A rich musical smorgasbord with a world premiere performance and a dazzling display by acclaimed violinist Emily Sun.

The Adelaide Symphony Orchestra’s fourth concert in the 2022 Symphony Series was entitled Serenity. The opening work, ‘The Lark Ascending’, by British composer Ralph Vaughan Williams, perfectly embodied this theme, with its bird songs and musical pictures of the idyllic English countryside.

Acclaimed violinist Emily Sun gave perfect voice to the lark as it did indeed ascend and went soaring through the skies above. The Adelaide Symphony Orchestra, under guest conductor Benjamin Northey, offered a gentle counterpoint to the violin, filling in the scenery and bringing the picture to life in gentle, muted colours. Sun thrilled the audience with her musical verve and dazzled them with her precision. 

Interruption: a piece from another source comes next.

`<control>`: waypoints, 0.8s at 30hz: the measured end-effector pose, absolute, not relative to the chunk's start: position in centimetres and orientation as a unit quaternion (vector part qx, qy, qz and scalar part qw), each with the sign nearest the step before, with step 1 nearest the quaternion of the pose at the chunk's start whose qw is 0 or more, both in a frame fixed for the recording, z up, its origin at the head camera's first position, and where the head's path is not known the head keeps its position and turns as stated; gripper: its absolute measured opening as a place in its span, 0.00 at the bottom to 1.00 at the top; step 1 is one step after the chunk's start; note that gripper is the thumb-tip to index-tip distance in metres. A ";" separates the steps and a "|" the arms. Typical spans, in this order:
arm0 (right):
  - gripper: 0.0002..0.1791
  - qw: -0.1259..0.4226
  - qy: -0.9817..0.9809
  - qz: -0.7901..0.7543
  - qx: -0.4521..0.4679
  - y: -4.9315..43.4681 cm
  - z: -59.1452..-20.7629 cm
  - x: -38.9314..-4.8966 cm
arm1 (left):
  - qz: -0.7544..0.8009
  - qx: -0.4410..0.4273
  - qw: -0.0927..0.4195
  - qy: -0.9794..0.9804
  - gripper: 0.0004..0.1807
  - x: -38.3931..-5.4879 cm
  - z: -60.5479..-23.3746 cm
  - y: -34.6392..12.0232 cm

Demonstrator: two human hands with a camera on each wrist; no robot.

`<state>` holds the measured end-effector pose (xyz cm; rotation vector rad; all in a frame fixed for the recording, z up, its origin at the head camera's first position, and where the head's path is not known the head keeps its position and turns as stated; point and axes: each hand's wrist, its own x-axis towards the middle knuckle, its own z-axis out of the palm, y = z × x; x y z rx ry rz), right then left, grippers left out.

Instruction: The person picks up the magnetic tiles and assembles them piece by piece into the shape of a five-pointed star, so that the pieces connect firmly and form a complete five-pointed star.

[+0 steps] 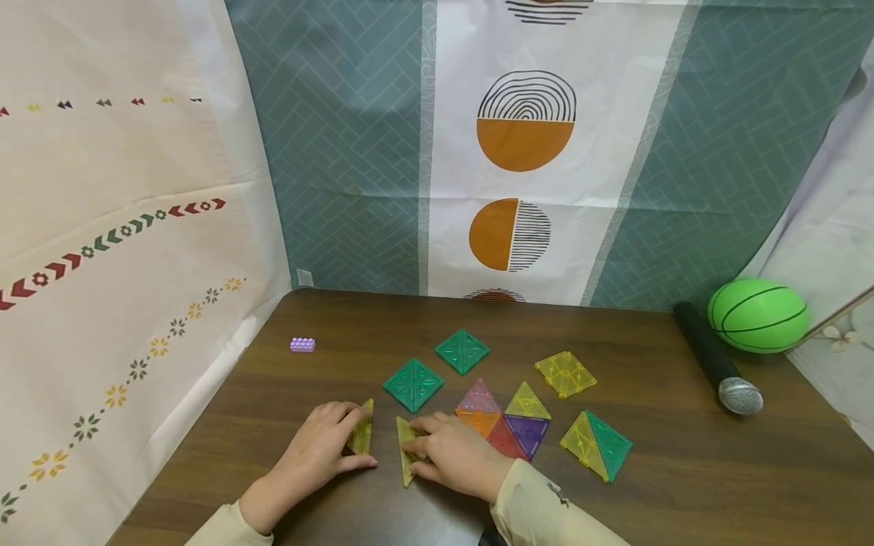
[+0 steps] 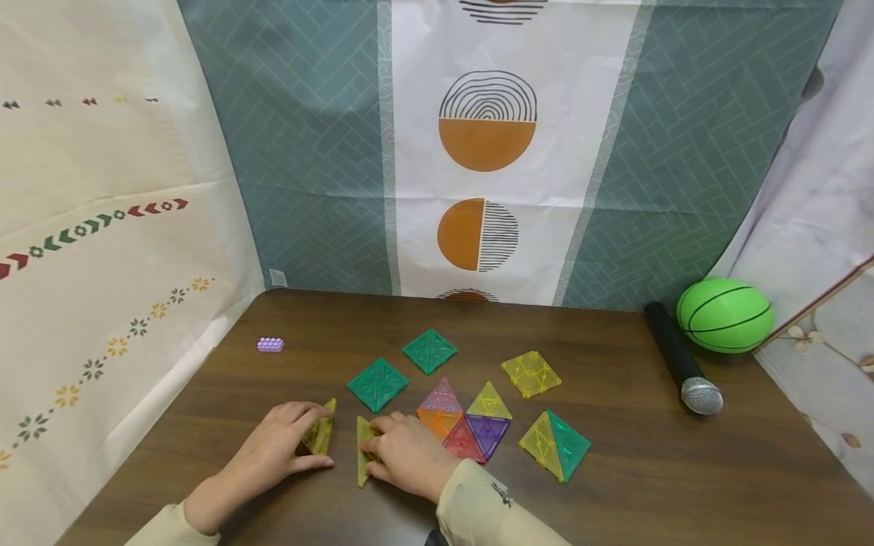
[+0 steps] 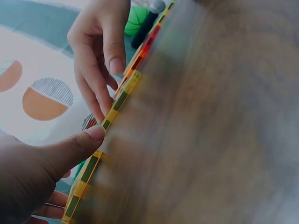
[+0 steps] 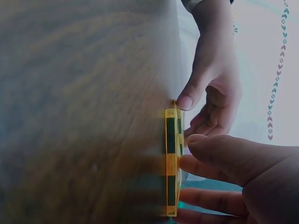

An earthly theme continued with the world premiere performance of ‘Ediacaran Fields’, the fifth instalment in Earth Plays, an orchestral cycle by Australian composer Cathy Milliken. It was very apt to have its world premiere here in South Australia, home to a world-renowned find of fossils from the Ediacaran period – a mere 600-million years or so ago – in the Flinders Ranges, now enshrined in a newly-declared National Park. Milliken came on stage to introduce the piece and then slipped back into the audience to appreciate the moment.

Somewhat unusually for classical music, ‘Ediacaran Fields’ included audience participation. Little hessian bags containing two river stones had been placed randomly on 100 seats in the auditorium ahead of the performance. At the required moments in the music, and led from the stage by two members of the ASO, the audience tapped their stones together, creating a sound surprisingly evocative of water running over a rocky riverbed. This performative element also ensured that each playing of ‘Ediacaran Fields’ was unique, as each audience tapped the stones in their own way, individually and collectively.

‘Ediacaran Fields’ began with the orchestra, and then the audience came in with their stones. Milliken used the seven days of creation as her musical theme, and each built on the one before to represent the growing complexity of life on earth and under the sea. The seven tableaux built to a crashing finale and then gradually dissolved into just the sound of the tapping stones. This was an engaging work and very much a composition of its time.

After the interval, Emily Sun took centre stage again for the exuberant Introduction and Rondo Capriccioso by the French composer and pianist Camille Saint-Saëns. This is regarded as a virtuoso work for the violin and Sun gave a remarkable performance, full of colour and vigour. There was a crystalline clarity to her playing, borne of technical excellence, that was quite remarkable. Each note Sun played shimmered in the air like a perfectly-formed icicle.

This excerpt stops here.